Vivons-nous dans une société de mythes? C’est la question, si étrange soit-elle, que l’on peut se poser à la lecture du livre de Gérard Bouchard, au titre quelque peu énigmatique, Raison et déraison du mythe, récemment publié aux Éditions du Boréal. Et le sous-titre, Au cœur des imaginaires collectifs, ne peut qu’inciter à en découvrir le contenu, puisque l’imagination semble en être l’élément essentiel.
Pour entrevoir dans quelles perspectives s’engage l’auteur, il faut citer le début de son introduction, également reproduit en quatrième de couverture, ce qui en souligne l’importance. Il sera ensuite possible d’en aborder le contenu.
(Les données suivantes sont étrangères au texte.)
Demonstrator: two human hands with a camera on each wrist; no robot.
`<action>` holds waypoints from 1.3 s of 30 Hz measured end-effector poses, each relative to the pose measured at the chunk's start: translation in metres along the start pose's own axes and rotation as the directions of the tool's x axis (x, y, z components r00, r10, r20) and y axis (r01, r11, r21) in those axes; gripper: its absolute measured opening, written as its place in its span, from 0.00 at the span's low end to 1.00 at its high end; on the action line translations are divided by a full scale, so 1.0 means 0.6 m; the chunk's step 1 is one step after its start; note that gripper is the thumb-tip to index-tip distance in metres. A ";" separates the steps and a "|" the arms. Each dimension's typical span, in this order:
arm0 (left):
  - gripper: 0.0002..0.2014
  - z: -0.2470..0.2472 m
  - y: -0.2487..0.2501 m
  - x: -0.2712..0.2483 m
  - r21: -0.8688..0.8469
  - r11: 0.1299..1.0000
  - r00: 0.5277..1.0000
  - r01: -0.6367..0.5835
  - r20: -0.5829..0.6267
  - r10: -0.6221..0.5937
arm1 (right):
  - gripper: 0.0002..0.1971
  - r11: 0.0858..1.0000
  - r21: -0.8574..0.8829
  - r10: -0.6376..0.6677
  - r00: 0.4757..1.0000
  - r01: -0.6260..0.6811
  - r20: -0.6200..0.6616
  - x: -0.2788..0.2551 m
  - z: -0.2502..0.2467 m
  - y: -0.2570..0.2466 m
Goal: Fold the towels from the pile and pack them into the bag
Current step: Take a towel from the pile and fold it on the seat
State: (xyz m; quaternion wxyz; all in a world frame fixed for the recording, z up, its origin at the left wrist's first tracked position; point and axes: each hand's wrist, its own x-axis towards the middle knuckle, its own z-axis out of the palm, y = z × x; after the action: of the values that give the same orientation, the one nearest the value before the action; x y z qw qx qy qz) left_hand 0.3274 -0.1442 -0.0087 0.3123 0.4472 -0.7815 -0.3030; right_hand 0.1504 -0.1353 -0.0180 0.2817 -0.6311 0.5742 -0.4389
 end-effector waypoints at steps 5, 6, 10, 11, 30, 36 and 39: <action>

«Il existe dans toutes les sociétés, celles d’aujourd’hui comme celles d’hier, des valeurs et des croyances qui en viennent à exercer un tel ascendant qu’elles s’imposent aux esprits. D’origine religieuse ou non, elles jouissent d’un statut qui leur permet d’échapper en grande partie à la contestation…
Ainsi, qui voudrait rejeter les libertés civiles en Angleterre, l’égalité des citoyens en France, le droit de propriété aux États-Unis, ou bien l’égalité des races en Afrique du Sud, ou encore l’égalité homme-femme au Québec?»
Cet énoncé pose un problème. Bouchard semble mettre dans le même panier ce qu’il appelle des valeurs ou des croyances religieuses ou non, et des réalités acquises, libertés, droit de propriété, égalité, ou des objectifs à atteindre comme l’égalité des races ou entre homme et femme. S’agit-il là de mythes? Il semble bien que oui, pour Bouchard: «En d’autres mots, comment naît un mythe?»
Le mythe social
Pour répondre à ces questions fort intéressantes, ou plus exactement tenter d’y répondre, Bouchard débouche sur ce qu’il appelle le mythe social, une expression de l’historien George Sorel (1847-1922) dans ses Réflexions sur la Violence (1908).